Current build_matrix_chunked() (unified_matrix_builder.py:3065–3519) is a ~450-line method that owns partition, per-chunk materialization, per-chunk Microsimulation construction, COO shard writing, resume manifest validation, progress logging, and final CSR assembly. This matches the refactor doc's observation that UnifiedMatrixBuilder is overloaded (refactor §6: target-repo work, uprating, simulation, geography indexing, constraint evaluation, take-up handling, sparse assembly, and now orchestration).

Per-chunk work is structurally independent: the only cross-chunk state is constraint_cache (built once at line 3136, immutable thereafter) and the geography arrays (read-only).

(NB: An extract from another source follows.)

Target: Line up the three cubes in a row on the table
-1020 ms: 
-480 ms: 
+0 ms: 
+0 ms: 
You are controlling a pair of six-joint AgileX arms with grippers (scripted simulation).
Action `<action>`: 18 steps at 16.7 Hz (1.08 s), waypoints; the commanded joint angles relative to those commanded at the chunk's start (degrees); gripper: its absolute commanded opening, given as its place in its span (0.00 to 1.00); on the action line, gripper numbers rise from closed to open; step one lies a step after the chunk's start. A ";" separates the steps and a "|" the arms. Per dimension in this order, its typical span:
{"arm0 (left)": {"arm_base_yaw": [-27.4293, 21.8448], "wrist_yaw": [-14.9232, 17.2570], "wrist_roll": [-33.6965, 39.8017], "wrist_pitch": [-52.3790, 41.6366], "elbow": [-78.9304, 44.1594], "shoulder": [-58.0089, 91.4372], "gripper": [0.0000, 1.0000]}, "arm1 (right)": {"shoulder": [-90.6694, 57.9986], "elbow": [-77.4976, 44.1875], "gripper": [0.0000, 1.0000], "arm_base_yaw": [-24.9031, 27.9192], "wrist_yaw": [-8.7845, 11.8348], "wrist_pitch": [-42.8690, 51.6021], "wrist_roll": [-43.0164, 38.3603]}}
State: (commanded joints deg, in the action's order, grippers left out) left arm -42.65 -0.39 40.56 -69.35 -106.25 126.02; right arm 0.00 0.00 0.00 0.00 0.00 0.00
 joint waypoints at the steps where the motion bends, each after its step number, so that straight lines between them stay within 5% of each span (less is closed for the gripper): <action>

This is embarrassingly parallel.

Goals

  1. Full-CPS chunked matrix build finishes end-to-end on Modal within the current 14 h ceiling, with substantial wall-time headroom for future growth.
  2. Peak memory during final assembly bounded by final-CSR size, not ~2× via list-then-concatenate.
  3. Parallelization introduced in a way that is consistent with the refactor direction — behind a small, testable class — not as a new 500-line branch inside build_matrix_chunked.
  4. No new Modal apps, volumes, or concurrency budget (see "Infrastructure impact" below).

Non-goals

  • Full Phase 4 extraction of MatrixAssembler / SimulationBatchEvaluator / TargetRepository / ConstraintEvaluator. That is a larger effort tracked by the refactor plan. This issue carves out the coordination layer only, which the refactor doc treats as a natural seam.
  • Changes to the non-chunked build_matrix() path. It will continue to exist for small/local callers.
  • Changes to L0 fitting, target querying, or take-up logic.
  • Schema/contract changes to calibration_package.pkl — that's Phase 1 of the refactor.

Proposed direction

Extract a coordinator class — proposed name ChunkedMatrixAssembler — in policyengine_us_data/calibration/. The class owns:

  • chunk partitioning (given n_records, n_clones, chunk_size);
  • dispatch of per-chunk work to an injected ChunkDispatcher;
  • resume machinery (chunk_manifest.json + lineage signature, already implemented);
  • per-chunk progress / ETA logging (already implemented);
  • streaming final assembly into CSR (new — replaces the current list-then-concat).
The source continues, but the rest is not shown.